(Exercise goal) Write out the following listing's lines from the one with "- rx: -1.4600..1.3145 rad" to the one with "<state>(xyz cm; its", exactly, with both included and no others.

(Source records)
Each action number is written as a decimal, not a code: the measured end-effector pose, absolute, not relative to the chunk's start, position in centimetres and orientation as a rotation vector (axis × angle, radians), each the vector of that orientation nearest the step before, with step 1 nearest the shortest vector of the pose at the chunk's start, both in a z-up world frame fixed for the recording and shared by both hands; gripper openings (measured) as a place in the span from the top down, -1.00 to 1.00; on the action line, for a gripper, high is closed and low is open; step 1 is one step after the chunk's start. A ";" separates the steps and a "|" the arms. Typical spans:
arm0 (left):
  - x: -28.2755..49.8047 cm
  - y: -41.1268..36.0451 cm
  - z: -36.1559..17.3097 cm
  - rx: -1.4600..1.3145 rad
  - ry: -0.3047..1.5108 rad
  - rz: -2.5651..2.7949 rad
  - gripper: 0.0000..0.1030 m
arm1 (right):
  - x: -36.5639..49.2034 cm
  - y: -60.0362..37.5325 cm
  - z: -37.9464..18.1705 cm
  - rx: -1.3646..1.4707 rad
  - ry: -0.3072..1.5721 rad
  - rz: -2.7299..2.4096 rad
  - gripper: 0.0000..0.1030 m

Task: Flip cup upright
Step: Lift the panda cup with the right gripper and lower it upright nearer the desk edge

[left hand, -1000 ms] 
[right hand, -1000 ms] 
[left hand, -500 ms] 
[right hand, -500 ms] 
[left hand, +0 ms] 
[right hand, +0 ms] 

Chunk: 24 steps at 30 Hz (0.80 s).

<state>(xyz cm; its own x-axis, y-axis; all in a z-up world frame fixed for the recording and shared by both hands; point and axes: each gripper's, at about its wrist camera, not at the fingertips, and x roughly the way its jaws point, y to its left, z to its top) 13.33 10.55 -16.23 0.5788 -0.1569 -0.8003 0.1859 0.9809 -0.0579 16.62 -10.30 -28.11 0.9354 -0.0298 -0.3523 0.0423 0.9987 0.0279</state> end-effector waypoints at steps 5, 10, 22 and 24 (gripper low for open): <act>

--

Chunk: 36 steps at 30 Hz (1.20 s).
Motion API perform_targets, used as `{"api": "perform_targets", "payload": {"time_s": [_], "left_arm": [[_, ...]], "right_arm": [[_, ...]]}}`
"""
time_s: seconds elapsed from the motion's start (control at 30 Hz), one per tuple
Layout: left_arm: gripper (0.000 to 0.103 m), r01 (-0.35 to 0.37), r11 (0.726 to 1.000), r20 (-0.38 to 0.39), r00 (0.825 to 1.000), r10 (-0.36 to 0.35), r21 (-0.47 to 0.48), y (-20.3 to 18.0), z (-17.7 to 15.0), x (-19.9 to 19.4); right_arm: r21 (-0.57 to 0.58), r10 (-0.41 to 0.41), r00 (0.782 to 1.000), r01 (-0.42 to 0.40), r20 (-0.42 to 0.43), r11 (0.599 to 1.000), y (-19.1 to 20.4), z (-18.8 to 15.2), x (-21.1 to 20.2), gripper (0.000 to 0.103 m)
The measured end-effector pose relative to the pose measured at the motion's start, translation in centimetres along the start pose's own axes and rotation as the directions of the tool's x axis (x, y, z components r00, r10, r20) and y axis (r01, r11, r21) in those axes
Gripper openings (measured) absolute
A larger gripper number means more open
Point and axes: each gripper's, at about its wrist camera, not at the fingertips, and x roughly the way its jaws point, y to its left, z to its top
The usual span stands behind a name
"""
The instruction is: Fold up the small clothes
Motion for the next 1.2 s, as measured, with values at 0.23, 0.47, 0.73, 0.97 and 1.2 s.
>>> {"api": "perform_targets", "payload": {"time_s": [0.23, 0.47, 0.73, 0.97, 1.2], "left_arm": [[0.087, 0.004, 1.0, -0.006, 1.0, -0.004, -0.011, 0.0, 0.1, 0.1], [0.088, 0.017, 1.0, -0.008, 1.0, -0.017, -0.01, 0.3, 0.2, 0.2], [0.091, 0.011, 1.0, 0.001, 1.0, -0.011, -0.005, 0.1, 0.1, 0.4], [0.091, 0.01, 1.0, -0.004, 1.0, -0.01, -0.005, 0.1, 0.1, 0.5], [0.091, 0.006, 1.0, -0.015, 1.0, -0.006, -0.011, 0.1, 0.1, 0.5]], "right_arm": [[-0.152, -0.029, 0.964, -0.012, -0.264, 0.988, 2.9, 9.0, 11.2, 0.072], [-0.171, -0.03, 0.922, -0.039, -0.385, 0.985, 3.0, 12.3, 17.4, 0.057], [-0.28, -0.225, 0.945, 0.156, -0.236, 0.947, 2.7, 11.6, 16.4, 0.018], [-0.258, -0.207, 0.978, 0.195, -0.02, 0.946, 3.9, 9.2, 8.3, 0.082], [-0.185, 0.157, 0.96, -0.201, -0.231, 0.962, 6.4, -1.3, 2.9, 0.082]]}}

(Response area)
  - rx: -1.4600..1.3145 rad
  - ry: -0.3047..1.5108 rad
  - rz: -2.5651..2.7949 rad
  - gripper: 0.0000..0.1030 m
arm1 (right):
  - x: -36.5639..49.2034 cm
  - y: -60.0362..37.5325 cm
  - z: -37.9464..18.1705 cm
  - rx: -1.3646..1.4707 rad
  - ry: -0.3072..1.5721 rad
  - rz: -2.7299..2.4096 rad
  - gripper: 0.0000..0.1030 m

Task: Flip cup upright
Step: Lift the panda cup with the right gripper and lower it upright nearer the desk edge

[left hand, -1000 ms] 
[right hand, -1000 ms] 
[left hand, -500 ms] 
[right hand, -500 ms] 
[left hand, +0 ms] 
[right hand, +0 ms] 

Chunk: 24 steps at 30 Hz (0.80 s).

<state>(xyz cm; its own x-axis, y-axis; all in a z-up world frame fixed for the recording and shared by both hands; point and axes: each gripper's, at about its wrist camera, not at the fingertips, and x roughly the way its jaws point, y to its left, z to its top) 13.33 10.55 -16.23 0.5788 -0.1569 -0.8003 0.1859 0.9809 -0.0579 16.62 -10.30 -28.11 0.9354 -0.0298 -0.3523 0.0423 0.9987 0.0279</state> end-effector waypoints at steps 5, 10, 22 and 24 (gripper low for open): <act>

This concludes the answer to the exercise.